▶ What you will do
Make an exact copy of the lines from the top of the entries below through the line with "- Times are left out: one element". Leave all pictures out.

▶ Data records
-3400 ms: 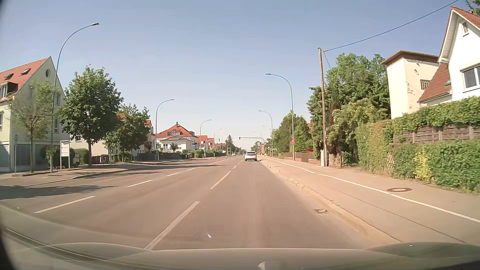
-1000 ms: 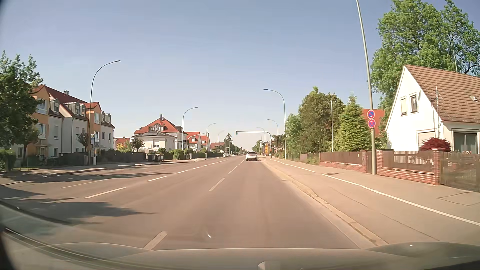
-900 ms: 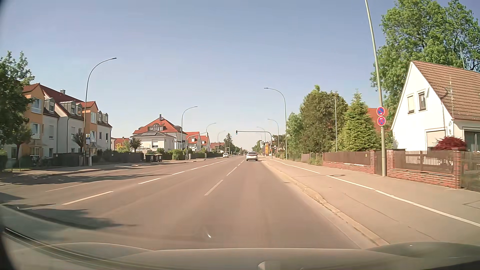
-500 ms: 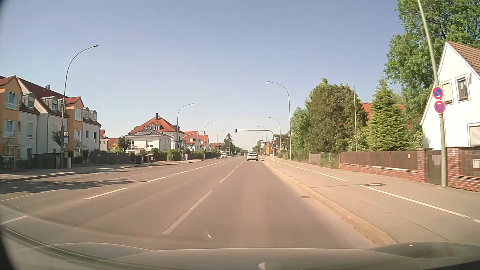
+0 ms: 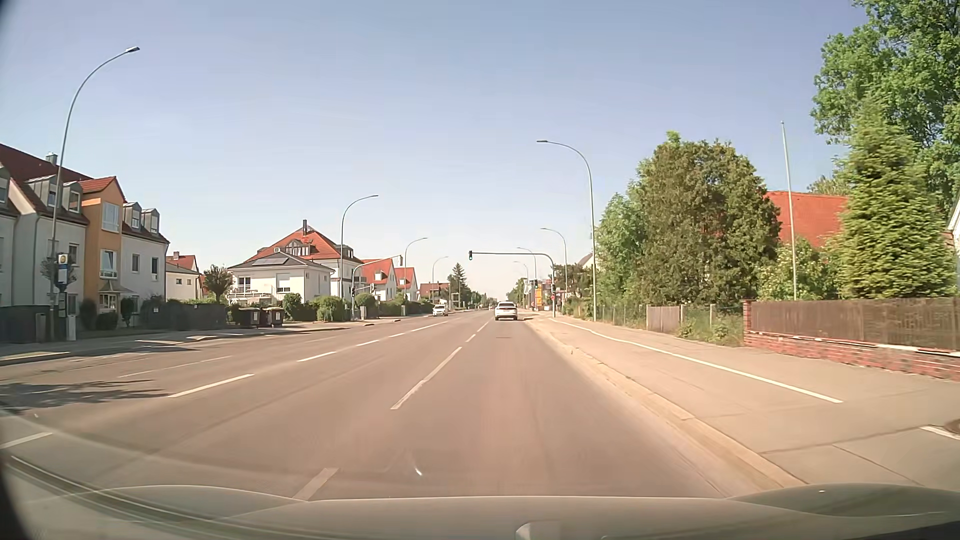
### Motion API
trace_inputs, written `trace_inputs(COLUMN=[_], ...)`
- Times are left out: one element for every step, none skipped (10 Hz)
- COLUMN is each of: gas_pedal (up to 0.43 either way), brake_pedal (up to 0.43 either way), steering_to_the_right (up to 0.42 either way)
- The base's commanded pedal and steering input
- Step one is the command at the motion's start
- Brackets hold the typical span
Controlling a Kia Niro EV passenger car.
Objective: Follow the waypoints while adhering to traffic rules and regulations
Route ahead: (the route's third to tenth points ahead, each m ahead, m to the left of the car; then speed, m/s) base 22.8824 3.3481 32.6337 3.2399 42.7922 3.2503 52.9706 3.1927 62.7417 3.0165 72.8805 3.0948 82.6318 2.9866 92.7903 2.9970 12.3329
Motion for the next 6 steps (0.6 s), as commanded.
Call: trace_inputs(gas_pedal=[0.189, 0.189, 0.189, 0.189, 0.189, 0.189], brake_pedal=[0.000, 0.000, 0.000, 0.000, 0.000, 0.000], steering_to_the_right=[-0.003, -0.002, -0.003, -0.003, -0.003, -0.004])
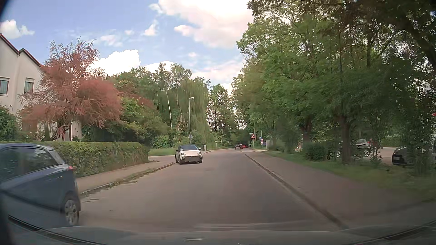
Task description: Follow the waypoints while adhering to traffic rules and regulations
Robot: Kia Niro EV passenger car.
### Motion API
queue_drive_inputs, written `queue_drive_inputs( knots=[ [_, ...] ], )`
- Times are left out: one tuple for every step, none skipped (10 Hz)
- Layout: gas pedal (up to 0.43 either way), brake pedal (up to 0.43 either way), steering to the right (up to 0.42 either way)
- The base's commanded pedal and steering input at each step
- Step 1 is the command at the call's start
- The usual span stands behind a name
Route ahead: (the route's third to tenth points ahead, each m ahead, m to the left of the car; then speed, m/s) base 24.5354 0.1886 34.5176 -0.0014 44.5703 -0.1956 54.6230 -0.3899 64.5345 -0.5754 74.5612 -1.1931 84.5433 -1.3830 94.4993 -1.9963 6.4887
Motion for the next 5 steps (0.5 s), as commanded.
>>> queue_drive_inputs(
  knots=[
    [0.039,0.018,-0.002],
    [0.039,0.018,-0.002],
    [0.039,0.018,-0.002],
    [0.039,0.018,-0.002],
    [0.039,0.018,-0.002]
  ],
)
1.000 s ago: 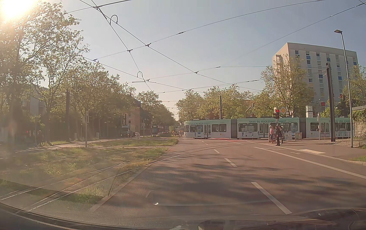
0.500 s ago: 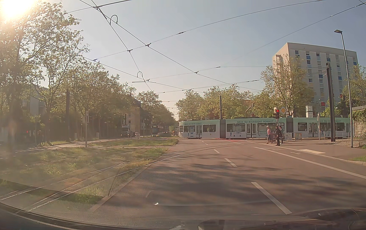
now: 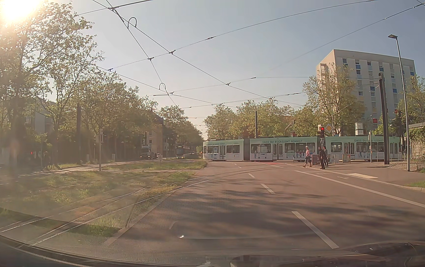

▶ Written answer
-3400 ms: 
-1000 ms: 
-900 ms: 
-500 ms: 
+0 ms: 
### Motion API
trace_inputs, written `trace_inputs(COLUMN=[_], ...)`
- Times are left out: one element for every step, none skipped (10 Hz)

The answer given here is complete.